Durante los primeros años, a Donté le entusiasmaba ver a Robbie Flak sentado ante el pequeño mostrador del otro lado del cristal. Robbie era su abogado, su amigo, su entregado defensor, y el hombre que resolvería aquel inaudito error. Robbie era un luchador encarnizado y sin pelos en la lengua, que amenazaba con el fuego eterno a todo el que maltratase a su cliente. Gran parte de los condenados tenían malos abogados en el exterior, o ninguno. Sus apelaciones habían seguido su curso, y el sistema ya se los había ventilado. Fuera no había nadie que abogase por ellos. En cambio, Donté tenía a Robbie Flak, y sabía que siempre, en algún momento del día, su abogado pensaba en él y buscaba nuevas maneras de sacarlo de allí.

Tras ocho años en el corredor de la muerte, sin embargo, Donté ya había perdido la esperanza. No es que hubiera perdido la fe en Robbie, sino que se había dado cuenta de que los sistemas de Texas eran mucho más poderosos que un solo abogado. Solo un milagro podía evitar que aquella injusticia siguiera su curso. Robbie le había explicado que elevarían una petición tras otra hasta el final, pero también era realista.

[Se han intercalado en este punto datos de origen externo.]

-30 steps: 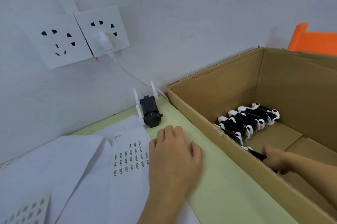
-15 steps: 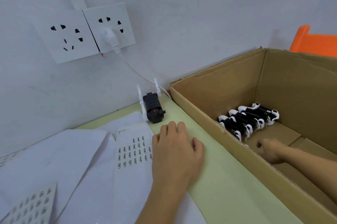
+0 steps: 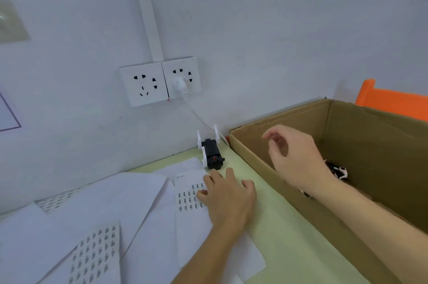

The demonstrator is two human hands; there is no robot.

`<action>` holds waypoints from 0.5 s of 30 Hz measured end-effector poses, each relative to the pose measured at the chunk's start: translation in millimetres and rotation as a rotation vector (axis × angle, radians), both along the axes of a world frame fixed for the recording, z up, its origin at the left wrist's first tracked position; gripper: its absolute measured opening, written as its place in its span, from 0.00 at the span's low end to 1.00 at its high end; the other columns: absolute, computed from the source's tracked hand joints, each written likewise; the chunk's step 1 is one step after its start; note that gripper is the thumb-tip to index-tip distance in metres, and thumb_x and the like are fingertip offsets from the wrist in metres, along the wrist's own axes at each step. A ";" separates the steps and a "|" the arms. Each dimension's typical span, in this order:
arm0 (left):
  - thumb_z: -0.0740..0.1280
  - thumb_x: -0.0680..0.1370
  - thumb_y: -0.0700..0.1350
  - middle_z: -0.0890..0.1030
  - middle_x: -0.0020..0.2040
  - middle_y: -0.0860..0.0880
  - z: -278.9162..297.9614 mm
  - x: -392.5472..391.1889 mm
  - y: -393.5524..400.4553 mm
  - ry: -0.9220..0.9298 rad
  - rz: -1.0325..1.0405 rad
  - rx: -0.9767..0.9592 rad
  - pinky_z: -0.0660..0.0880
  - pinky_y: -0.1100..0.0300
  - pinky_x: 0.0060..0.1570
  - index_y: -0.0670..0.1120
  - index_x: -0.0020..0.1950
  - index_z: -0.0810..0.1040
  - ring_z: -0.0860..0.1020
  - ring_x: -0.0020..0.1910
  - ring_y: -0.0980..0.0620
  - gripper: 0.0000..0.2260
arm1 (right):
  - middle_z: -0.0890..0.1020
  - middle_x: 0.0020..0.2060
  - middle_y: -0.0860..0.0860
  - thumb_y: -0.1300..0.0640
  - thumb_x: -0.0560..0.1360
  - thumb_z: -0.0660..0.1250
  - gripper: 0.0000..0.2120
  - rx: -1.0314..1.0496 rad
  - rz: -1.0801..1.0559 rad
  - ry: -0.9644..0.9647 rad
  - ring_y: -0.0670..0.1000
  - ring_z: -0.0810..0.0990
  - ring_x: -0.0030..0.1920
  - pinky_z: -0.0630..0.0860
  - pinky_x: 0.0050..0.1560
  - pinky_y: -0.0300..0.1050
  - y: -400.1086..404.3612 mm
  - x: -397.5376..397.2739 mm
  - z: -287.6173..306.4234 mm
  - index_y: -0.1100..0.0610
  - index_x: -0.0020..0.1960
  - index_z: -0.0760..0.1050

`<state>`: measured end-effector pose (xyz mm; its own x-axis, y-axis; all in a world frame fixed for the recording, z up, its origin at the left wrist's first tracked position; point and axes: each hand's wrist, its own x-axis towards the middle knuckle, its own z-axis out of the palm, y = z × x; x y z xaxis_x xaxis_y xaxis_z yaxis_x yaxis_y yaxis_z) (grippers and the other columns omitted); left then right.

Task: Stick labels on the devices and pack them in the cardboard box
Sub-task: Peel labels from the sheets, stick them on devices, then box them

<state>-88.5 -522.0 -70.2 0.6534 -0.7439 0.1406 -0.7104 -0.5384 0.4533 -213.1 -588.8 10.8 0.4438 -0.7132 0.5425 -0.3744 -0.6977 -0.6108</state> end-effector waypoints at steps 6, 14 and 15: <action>0.58 0.80 0.42 0.77 0.45 0.48 32.8 32.4 2.1 0.708 0.217 -0.258 0.67 0.49 0.65 0.48 0.41 0.72 0.74 0.51 0.45 0.09 | 0.79 0.45 0.47 0.53 0.76 0.54 0.12 0.081 0.148 0.510 0.50 0.78 0.46 0.76 0.45 0.48 109.6 13.1 -32.7 0.50 0.50 0.76; 0.58 0.78 0.39 0.82 0.37 0.42 45.6 58.7 19.9 1.165 0.226 -0.490 0.68 0.56 0.42 0.40 0.37 0.77 0.74 0.34 0.49 0.13 | 0.81 0.46 0.43 0.54 0.73 0.57 0.19 -0.232 0.160 0.466 0.45 0.81 0.45 0.75 0.40 0.39 139.9 29.2 -38.1 0.42 0.60 0.77; 0.58 0.78 0.39 0.83 0.36 0.43 44.9 58.6 21.5 1.166 0.224 -0.496 0.68 0.56 0.43 0.40 0.37 0.77 0.74 0.34 0.49 0.13 | 0.80 0.48 0.43 0.53 0.72 0.60 0.19 -0.285 0.124 0.593 0.42 0.80 0.47 0.75 0.43 0.34 140.6 47.2 -32.1 0.45 0.61 0.75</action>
<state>-29.9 -500.5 -25.3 0.6800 -0.6351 -0.3664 0.3225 -0.1896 0.9274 -165.9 -448.1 -21.3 0.7944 -0.5023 0.3414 -0.4964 -0.8609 -0.1115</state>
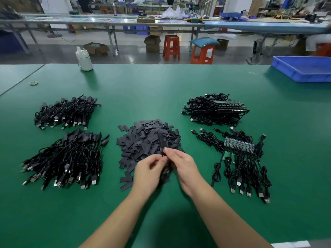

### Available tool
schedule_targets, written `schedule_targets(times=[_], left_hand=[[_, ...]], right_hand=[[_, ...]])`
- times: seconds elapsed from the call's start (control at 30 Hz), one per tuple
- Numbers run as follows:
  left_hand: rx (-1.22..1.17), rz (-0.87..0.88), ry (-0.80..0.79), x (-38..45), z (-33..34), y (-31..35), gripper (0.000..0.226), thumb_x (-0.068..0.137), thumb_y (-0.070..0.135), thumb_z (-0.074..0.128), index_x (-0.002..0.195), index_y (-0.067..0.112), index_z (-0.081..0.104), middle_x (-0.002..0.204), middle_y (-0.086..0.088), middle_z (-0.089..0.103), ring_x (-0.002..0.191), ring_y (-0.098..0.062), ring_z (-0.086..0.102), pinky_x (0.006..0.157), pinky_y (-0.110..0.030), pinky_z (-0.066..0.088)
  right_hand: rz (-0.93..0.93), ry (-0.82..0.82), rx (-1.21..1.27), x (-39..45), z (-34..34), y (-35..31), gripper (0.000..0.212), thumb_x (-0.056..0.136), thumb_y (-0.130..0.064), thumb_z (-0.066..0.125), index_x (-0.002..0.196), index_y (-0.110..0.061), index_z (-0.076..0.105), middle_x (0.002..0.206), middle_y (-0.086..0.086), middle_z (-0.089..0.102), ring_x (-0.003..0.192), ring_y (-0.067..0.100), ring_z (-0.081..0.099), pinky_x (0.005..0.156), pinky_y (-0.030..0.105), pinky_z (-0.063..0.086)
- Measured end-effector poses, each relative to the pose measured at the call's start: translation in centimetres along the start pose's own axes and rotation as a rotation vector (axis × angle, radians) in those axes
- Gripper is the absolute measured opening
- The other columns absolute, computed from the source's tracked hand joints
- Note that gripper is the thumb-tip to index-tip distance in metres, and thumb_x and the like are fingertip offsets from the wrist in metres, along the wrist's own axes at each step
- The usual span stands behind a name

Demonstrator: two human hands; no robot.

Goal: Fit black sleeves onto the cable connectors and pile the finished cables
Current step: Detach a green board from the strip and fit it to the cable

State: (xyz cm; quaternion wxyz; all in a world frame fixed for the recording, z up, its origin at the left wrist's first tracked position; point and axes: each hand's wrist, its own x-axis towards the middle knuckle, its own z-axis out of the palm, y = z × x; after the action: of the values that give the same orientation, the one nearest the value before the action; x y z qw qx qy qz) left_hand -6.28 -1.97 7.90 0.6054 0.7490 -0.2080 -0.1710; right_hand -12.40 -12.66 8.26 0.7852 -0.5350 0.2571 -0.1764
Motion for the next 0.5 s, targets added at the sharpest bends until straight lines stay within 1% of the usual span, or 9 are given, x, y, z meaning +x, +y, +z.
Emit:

Hablaron a través del teléfono, contentos de verse. Robbie le dio recuerdos de toda la familia Drumm. Había estado en su casa la noche anterior, y se lo explicó en detalle. Donté escuchaba sonriendo, pero apenas dijo nada. Sus facultades para la conversación se habían deteriorado, como todo lo demás. Físicamente era un hombre de veintisiete años flaco y encorvado. Mentalmente estaba hecho un desastre. Perdía la noción del tiempo, nunca sabía si era de noche o de día, y se saltaba a menudo las comidas, las duchas y su hora diaria de recreo. No quería decir ni una palabra a los celadores, y a menudo le costaba seguir sus órdenes más básicas. Ellos le tenían cierta compasión, sabedores de que no era peligroso. A veces dormía entre dieciocho y veinte horas al día, y cuando no dormía era incapaz de hacer otra cosa. Llevaba años sin hacer ejercicio. Nunca leía, y aunque consiguiera escribir una o dos cartas por semana, solo eran para su familia y para Robbie. Eran cartas breves, en muchos casos incoherentes, y llenas de palabras mal escritas y errores garrafales de gramática. La letra era tan torpe que daba lástima. No era agradable abrir un sobre con una carta de Donté.

La doctora Kristi Hinze había analizado centenares de cartas escritas por Donté durante sus ocho años en el corredor de la muerte, y estaba convencida de que estar incomunicado lo había alejado mucho de la realidad. Se sentía deprimido, somnoliento, con ideas delirantes, paranoico, esquizofrénico y con impulsos suicidas. Oía voces, concretamente las de su difunto padre y de su entrenador de fútbol americano en el instituto. Por decirlo en lenguaje de la calle: se le había secado el cerebro. Estaba loco.